Print the listing below only from the line that has "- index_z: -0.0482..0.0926" through the line that has "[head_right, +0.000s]", exactly, and drop any picture.

__SUPPLIED DATA__:
---*---
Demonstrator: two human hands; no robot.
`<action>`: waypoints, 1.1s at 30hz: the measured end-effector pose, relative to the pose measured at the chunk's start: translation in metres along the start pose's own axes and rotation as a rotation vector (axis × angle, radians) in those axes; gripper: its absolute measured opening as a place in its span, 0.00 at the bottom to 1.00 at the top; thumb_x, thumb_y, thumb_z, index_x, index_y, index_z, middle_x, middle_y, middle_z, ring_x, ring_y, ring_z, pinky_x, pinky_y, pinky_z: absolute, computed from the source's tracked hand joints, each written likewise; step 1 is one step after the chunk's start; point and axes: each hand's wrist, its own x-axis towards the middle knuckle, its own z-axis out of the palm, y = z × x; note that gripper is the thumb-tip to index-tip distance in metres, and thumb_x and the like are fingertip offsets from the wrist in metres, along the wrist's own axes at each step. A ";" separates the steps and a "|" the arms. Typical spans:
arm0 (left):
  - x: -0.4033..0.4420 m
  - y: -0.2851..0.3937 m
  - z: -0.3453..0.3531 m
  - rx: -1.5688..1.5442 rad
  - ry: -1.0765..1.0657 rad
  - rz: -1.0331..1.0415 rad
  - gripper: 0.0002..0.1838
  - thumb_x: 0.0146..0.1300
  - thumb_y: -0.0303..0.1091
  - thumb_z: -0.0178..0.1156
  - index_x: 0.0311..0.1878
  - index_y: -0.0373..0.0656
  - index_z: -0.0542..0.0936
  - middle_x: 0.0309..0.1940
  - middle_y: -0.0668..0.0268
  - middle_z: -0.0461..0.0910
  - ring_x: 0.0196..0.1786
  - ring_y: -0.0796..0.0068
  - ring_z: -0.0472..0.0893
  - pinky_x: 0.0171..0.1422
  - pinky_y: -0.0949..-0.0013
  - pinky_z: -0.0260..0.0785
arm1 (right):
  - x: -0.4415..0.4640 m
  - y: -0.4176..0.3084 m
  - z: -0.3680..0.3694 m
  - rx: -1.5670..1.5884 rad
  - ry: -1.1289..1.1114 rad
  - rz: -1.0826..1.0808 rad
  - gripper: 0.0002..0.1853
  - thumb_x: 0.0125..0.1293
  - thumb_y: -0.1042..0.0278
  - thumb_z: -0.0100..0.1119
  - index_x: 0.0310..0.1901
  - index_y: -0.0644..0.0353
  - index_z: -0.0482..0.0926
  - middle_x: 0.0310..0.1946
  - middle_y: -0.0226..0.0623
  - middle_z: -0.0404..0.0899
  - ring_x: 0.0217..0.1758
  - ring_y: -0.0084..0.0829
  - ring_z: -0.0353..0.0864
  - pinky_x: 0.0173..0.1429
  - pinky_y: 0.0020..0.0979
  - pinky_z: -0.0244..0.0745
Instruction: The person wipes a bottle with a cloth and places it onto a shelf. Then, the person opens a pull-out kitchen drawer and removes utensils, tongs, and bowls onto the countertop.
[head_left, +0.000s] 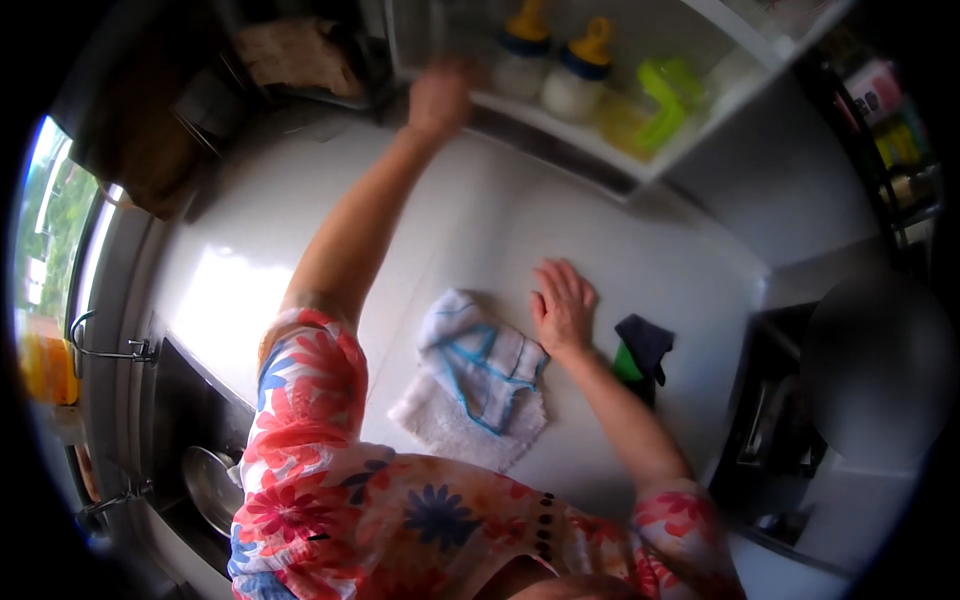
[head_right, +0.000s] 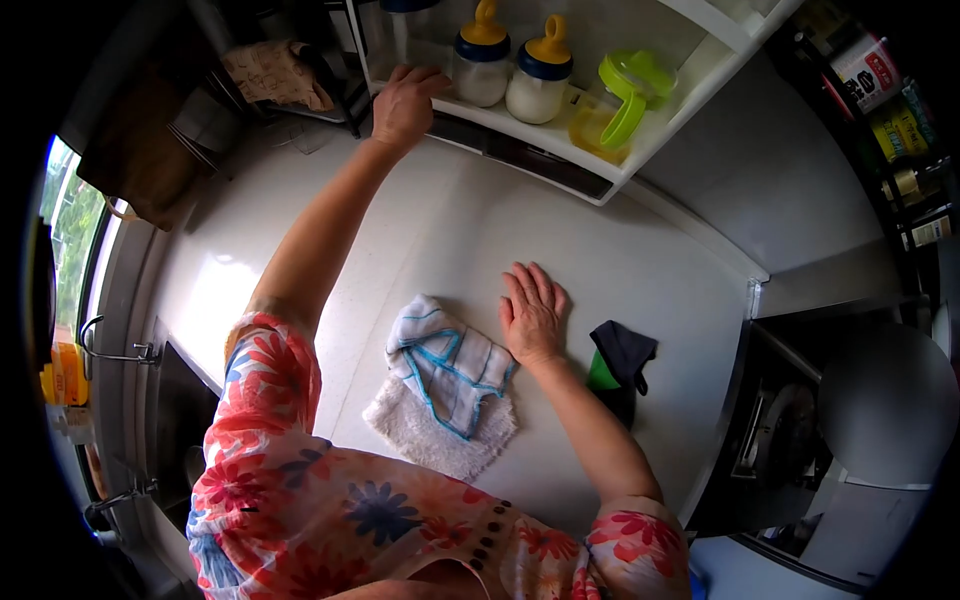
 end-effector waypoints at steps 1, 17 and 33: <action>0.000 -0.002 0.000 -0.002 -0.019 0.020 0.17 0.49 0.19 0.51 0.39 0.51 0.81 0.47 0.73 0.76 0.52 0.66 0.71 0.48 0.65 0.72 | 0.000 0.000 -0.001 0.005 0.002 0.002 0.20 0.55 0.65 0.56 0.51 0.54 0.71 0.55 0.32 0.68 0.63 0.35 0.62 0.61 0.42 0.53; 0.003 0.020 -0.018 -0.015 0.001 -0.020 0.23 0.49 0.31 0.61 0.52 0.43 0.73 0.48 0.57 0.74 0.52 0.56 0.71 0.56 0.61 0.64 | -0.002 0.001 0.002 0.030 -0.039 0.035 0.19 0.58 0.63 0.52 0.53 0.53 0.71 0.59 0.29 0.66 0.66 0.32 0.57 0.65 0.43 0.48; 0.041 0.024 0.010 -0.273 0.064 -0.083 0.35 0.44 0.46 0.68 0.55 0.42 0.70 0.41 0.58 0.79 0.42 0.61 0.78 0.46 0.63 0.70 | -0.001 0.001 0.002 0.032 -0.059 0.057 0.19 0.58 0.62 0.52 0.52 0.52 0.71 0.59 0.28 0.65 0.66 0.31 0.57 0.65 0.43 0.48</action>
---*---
__EXERCISE RESPONSE__:
  - index_z: -0.0482..0.0926
  - middle_x: 0.0310..0.1946
  - middle_y: -0.0226..0.0623
  - middle_z: -0.0404..0.0899
  - ring_x: 0.0217..0.1758
  - ring_y: -0.0084..0.0829
  - ring_z: -0.0353..0.0864
  - pinky_x: 0.0173..0.1429
  - pinky_y: 0.0020..0.0979
  - pinky_z: -0.0244..0.0745
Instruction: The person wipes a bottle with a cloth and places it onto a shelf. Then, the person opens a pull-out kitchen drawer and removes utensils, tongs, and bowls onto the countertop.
[head_left, +0.000s] 
[head_right, +0.000s] 

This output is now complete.